*GIVEN RECORDS*
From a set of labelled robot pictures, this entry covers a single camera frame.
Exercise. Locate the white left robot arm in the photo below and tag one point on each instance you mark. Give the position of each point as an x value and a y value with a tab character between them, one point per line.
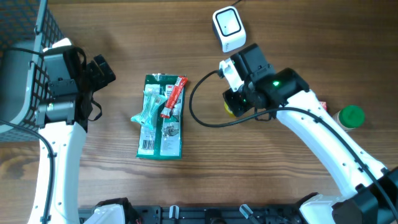
63	124

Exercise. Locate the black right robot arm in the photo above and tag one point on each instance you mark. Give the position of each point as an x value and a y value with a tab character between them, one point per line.
368	189

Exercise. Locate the green lid jar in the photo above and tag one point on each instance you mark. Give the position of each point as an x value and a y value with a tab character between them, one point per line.
350	117

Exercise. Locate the green snack packet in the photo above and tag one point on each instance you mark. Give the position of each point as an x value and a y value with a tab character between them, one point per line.
164	142

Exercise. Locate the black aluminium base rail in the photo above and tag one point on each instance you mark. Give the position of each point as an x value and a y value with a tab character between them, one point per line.
268	214

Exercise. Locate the grey plastic mesh basket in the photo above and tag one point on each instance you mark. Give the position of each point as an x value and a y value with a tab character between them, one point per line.
27	28

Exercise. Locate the white barcode scanner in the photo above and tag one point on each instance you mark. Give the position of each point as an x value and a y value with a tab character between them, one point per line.
228	28

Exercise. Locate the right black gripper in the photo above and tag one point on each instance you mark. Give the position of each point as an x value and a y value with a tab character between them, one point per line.
231	97

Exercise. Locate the yellow Vim liquid bottle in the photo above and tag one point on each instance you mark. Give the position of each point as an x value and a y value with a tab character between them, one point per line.
228	110

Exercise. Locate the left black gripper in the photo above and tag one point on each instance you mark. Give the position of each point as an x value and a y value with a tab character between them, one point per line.
98	80

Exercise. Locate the red Nescafe stick sachet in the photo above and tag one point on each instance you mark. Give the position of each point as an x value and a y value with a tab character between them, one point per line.
172	99

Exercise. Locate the mint green sachet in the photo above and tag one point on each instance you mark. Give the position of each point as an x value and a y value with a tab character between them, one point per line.
150	108

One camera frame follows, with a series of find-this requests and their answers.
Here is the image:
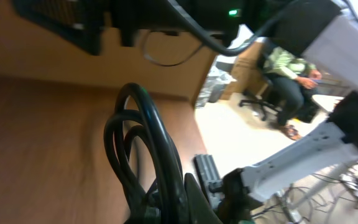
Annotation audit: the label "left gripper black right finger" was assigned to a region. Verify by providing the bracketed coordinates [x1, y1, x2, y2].
[185, 173, 223, 224]

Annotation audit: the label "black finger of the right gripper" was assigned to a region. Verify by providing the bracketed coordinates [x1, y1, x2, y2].
[12, 0, 104, 55]

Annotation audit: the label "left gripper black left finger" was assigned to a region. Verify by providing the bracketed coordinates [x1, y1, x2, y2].
[131, 203, 162, 224]

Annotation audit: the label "thick black USB cable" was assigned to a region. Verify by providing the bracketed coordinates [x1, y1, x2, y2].
[103, 82, 190, 224]

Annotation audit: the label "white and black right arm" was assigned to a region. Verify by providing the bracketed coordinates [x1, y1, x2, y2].
[12, 0, 337, 223]

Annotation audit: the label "black office chair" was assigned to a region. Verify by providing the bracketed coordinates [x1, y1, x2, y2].
[238, 44, 281, 121]

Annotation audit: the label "seated person in green shirt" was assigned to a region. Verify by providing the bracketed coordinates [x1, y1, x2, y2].
[264, 47, 322, 141]

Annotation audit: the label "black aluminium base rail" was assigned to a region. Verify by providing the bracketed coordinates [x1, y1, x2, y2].
[193, 154, 224, 212]

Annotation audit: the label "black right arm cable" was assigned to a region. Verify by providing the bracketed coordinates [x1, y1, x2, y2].
[166, 0, 301, 57]

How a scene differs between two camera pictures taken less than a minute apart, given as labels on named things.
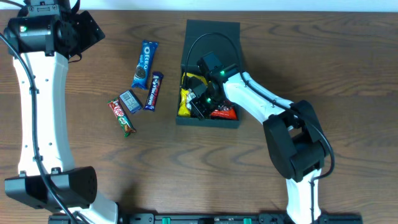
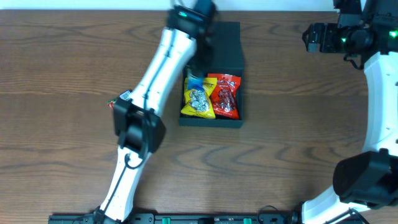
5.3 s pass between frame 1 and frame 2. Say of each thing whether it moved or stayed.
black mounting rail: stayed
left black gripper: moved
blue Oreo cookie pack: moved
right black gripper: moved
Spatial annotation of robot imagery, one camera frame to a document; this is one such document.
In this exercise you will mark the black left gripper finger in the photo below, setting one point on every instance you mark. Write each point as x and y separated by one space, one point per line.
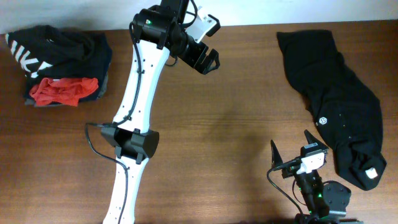
212 59
205 69

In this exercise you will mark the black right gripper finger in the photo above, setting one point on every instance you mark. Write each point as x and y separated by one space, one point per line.
311 139
277 162

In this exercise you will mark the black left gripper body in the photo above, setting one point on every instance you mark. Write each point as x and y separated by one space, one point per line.
189 49

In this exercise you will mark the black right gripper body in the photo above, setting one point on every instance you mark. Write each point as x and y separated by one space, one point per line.
303 180

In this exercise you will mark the dark green t-shirt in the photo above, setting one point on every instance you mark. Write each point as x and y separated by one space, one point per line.
41 47

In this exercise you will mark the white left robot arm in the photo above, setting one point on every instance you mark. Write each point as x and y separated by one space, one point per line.
157 33

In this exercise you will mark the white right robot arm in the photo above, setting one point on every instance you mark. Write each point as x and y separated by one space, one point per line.
326 201

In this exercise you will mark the black polo shirt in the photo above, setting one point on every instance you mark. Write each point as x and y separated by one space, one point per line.
346 112

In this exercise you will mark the navy folded garment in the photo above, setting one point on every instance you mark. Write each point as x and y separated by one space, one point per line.
94 67

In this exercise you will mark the red printed t-shirt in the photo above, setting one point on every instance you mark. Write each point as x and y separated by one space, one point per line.
66 91

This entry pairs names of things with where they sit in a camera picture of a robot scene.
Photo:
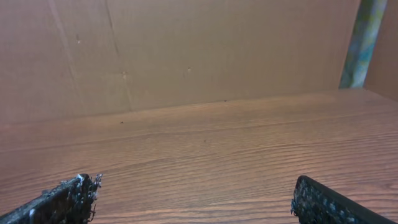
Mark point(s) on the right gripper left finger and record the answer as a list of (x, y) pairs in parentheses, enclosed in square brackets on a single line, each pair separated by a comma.
[(72, 201)]

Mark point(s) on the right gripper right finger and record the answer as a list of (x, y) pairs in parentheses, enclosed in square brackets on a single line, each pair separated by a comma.
[(315, 203)]

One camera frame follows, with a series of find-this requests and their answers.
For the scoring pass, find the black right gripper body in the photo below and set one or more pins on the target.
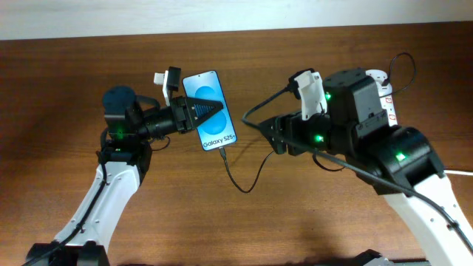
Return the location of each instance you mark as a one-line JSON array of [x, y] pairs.
[[281, 134]]

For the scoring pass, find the white power strip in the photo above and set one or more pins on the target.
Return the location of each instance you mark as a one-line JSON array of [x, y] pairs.
[[387, 104]]

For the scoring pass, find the white USB charger plug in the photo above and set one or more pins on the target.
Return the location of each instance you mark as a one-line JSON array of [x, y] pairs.
[[380, 77]]

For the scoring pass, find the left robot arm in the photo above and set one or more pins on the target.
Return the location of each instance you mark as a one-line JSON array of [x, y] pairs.
[[133, 122]]

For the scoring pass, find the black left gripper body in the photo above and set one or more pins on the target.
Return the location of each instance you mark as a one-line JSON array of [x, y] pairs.
[[176, 103]]

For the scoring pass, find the blue screen smartphone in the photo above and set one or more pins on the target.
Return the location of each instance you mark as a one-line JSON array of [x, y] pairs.
[[218, 130]]

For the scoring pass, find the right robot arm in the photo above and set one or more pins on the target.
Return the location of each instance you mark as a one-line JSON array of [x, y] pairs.
[[353, 128]]

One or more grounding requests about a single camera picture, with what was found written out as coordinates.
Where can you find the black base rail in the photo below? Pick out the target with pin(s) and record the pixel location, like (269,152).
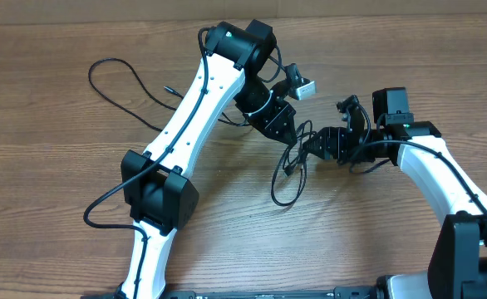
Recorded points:
(264,295)

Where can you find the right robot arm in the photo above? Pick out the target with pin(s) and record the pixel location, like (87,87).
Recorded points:
(458,265)

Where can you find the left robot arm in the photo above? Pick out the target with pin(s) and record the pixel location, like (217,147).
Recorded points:
(156,182)

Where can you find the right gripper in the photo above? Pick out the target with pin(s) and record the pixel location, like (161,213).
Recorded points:
(340,154)

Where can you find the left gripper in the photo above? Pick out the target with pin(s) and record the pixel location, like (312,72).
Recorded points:
(283,114)

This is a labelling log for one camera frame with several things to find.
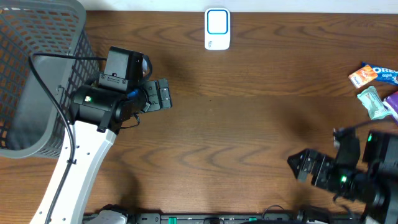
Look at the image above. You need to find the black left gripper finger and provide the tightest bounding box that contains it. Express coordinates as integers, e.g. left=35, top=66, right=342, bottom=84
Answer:
left=146, top=80, right=160, bottom=112
left=158, top=78, right=172, bottom=109

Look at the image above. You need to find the mint green wipes pack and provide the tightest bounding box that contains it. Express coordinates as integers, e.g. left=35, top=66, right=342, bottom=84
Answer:
left=357, top=86, right=392, bottom=120

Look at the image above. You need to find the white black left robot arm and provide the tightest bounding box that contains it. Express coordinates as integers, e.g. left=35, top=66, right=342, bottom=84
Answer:
left=31, top=79, right=172, bottom=223

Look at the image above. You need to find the blue Oreo cookie pack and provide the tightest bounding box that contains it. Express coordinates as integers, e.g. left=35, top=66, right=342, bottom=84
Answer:
left=361, top=62, right=398, bottom=85

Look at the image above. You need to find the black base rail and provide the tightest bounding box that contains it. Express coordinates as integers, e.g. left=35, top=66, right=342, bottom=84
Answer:
left=81, top=205, right=364, bottom=224

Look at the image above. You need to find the white barcode scanner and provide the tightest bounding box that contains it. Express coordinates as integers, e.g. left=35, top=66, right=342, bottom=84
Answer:
left=205, top=8, right=231, bottom=50

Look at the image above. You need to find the red purple snack bag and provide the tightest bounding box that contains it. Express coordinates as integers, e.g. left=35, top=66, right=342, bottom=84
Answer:
left=382, top=92, right=398, bottom=123

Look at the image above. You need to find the grey plastic basket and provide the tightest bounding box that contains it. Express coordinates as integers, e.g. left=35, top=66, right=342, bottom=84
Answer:
left=1, top=0, right=100, bottom=159

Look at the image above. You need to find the small orange carton box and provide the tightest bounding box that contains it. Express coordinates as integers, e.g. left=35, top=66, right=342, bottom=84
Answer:
left=348, top=64, right=377, bottom=88

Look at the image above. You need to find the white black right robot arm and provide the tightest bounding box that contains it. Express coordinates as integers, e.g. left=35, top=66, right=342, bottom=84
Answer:
left=287, top=129, right=397, bottom=223

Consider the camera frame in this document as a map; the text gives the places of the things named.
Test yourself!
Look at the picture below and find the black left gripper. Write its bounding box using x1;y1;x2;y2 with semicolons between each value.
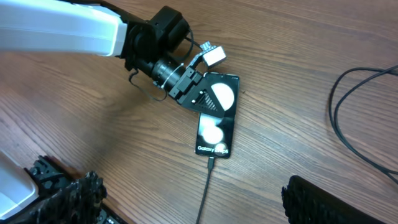
168;67;225;118

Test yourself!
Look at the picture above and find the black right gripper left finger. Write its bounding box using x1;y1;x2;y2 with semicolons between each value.
18;171;107;224

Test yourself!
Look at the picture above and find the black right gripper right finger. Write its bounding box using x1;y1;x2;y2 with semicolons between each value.
281;175;384;224

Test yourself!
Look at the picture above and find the black smartphone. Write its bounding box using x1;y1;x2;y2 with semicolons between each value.
195;72;240;159

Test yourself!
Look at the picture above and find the black charging cable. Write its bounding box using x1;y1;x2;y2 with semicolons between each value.
195;64;398;224

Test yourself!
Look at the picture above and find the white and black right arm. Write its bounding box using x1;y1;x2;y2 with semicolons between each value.
1;152;380;224

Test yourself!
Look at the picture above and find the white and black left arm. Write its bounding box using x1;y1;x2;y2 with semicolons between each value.
1;0;226;118

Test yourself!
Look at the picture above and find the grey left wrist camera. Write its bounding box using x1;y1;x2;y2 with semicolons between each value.
200;42;227;68

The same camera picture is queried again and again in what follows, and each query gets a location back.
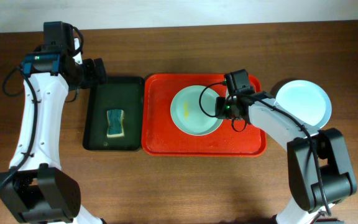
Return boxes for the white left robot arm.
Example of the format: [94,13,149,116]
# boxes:
[0,53,106,223]

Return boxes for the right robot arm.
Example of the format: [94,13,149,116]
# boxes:
[215,91,357,223]

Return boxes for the light blue plate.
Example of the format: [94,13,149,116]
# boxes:
[275,80,332,129]

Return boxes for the pale green plate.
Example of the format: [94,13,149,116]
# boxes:
[170,85,223,136]

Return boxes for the green and yellow sponge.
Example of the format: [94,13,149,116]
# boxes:
[106,109,124,138]

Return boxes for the red serving tray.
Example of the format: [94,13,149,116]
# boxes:
[142,73,267,157]

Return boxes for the black water tray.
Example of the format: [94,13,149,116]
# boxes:
[83,77,145,151]

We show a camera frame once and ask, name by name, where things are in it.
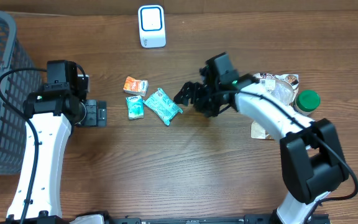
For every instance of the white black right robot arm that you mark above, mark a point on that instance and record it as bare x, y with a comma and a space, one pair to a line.
312, 160

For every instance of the green lid jar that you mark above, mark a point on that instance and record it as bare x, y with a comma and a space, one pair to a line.
306, 102

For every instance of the orange tissue pack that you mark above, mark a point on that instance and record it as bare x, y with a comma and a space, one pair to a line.
135, 87

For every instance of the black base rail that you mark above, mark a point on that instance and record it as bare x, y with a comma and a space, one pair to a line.
197, 220

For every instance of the dark grey plastic basket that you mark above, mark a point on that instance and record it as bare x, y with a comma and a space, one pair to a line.
17, 80

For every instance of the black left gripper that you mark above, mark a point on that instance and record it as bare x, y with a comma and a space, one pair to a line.
96, 114

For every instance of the teal tissue pack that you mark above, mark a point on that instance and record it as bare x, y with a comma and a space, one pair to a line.
135, 107

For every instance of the beige brown snack bag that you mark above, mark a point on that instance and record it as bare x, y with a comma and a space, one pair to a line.
282, 87

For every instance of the white barcode scanner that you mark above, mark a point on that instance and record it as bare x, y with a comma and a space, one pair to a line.
151, 21

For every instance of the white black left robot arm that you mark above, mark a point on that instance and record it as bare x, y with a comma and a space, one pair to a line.
50, 116

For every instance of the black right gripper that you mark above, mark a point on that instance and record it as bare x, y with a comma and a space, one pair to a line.
198, 88

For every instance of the teal wipes packet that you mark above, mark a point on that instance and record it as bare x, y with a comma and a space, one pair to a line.
160, 103

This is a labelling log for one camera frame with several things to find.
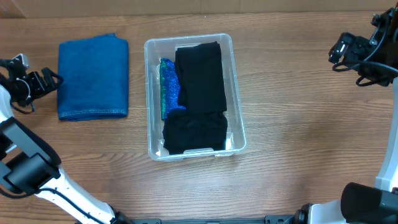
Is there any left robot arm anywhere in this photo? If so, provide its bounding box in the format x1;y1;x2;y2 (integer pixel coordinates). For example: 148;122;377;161
1;60;131;223

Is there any blue denim cloth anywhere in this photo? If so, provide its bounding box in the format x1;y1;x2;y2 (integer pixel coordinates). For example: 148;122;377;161
57;33;129;121

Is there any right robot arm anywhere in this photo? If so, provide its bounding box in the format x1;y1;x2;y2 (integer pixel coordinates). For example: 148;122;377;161
285;7;397;224

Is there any right black cable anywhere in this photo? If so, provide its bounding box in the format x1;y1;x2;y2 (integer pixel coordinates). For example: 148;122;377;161
331;12;398;87

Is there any sparkly blue green fabric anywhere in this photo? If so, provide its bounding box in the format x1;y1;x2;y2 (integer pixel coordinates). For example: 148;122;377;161
159;58;185;120

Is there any black cloth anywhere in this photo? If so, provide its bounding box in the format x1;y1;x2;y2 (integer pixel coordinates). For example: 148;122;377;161
162;110;228;155
175;42;227;114

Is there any clear plastic storage bin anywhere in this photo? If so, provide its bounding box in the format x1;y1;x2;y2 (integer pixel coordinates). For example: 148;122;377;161
144;33;246;162

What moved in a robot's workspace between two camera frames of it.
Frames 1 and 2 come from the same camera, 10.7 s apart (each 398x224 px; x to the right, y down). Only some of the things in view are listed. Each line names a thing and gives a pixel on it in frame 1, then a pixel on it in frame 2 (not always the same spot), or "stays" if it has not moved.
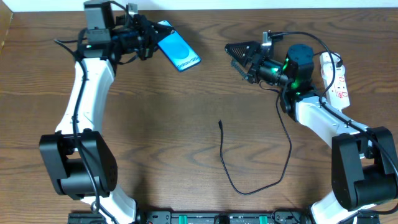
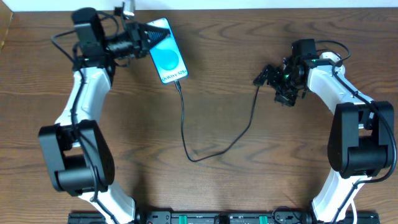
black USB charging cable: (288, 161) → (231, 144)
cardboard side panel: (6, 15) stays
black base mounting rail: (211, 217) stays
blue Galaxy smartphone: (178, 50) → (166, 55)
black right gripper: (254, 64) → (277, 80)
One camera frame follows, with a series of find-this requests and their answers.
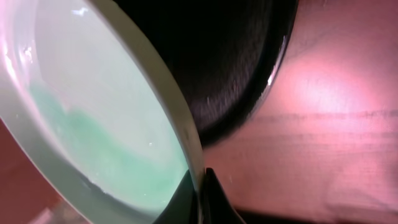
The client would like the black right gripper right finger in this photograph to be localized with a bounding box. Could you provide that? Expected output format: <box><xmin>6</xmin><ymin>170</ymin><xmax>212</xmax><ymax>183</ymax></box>
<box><xmin>201</xmin><ymin>168</ymin><xmax>246</xmax><ymax>224</ymax></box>

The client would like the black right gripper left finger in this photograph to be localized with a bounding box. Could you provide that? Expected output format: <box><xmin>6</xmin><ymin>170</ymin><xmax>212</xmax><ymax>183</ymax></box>
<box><xmin>154</xmin><ymin>171</ymin><xmax>198</xmax><ymax>224</ymax></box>

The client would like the black round tray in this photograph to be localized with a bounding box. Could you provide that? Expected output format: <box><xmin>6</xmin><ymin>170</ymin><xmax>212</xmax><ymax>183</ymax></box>
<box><xmin>117</xmin><ymin>0</ymin><xmax>298</xmax><ymax>147</ymax></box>

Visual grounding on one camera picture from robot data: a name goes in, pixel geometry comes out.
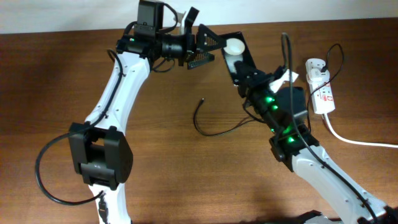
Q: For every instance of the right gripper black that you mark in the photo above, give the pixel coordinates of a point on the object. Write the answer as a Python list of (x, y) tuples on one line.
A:
[(247, 87)]

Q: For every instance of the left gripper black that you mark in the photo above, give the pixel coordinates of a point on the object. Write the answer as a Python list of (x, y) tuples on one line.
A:
[(201, 48)]

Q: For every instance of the black smartphone with white circles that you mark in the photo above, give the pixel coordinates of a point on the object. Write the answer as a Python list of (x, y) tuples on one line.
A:
[(236, 50)]

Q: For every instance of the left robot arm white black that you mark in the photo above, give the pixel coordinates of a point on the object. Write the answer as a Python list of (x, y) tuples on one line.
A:
[(99, 148)]

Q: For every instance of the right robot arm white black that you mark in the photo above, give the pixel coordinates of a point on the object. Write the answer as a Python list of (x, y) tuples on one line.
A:
[(281, 106)]

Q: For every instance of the white power strip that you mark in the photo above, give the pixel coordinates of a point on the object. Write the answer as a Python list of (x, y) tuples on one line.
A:
[(322, 99)]

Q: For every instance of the white usb wall charger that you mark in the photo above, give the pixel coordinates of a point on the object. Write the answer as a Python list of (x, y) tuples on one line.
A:
[(317, 76)]

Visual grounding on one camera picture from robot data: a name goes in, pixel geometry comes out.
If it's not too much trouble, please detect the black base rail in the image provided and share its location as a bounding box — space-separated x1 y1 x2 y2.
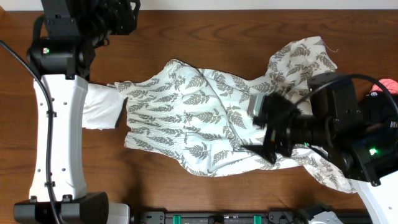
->
134 210 372 224

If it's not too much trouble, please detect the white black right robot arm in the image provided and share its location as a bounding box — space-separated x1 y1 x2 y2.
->
248 72 397 223

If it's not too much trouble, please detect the white fern print dress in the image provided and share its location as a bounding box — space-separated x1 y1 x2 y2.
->
114 36 354 193

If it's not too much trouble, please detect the black garment with label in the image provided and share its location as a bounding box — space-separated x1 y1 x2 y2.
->
359 91 397 156

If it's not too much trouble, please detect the pink cloth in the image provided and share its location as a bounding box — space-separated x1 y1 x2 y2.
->
370 78 398 95

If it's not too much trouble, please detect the white folded shirt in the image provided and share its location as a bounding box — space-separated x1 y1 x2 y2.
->
82 83 125 130

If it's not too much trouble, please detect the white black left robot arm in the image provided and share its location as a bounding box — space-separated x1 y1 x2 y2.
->
14 0 141 223

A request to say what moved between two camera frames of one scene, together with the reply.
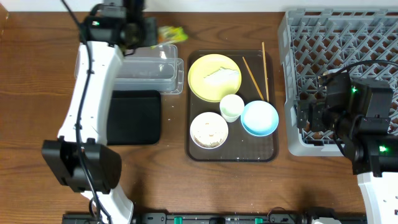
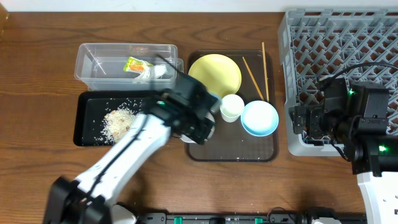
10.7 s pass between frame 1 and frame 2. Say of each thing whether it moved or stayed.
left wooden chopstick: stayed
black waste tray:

*THE PROBLEM*
Please state how many lines in the records above hold the word "power", giving only the number.

*WRITTEN RESPONSE*
2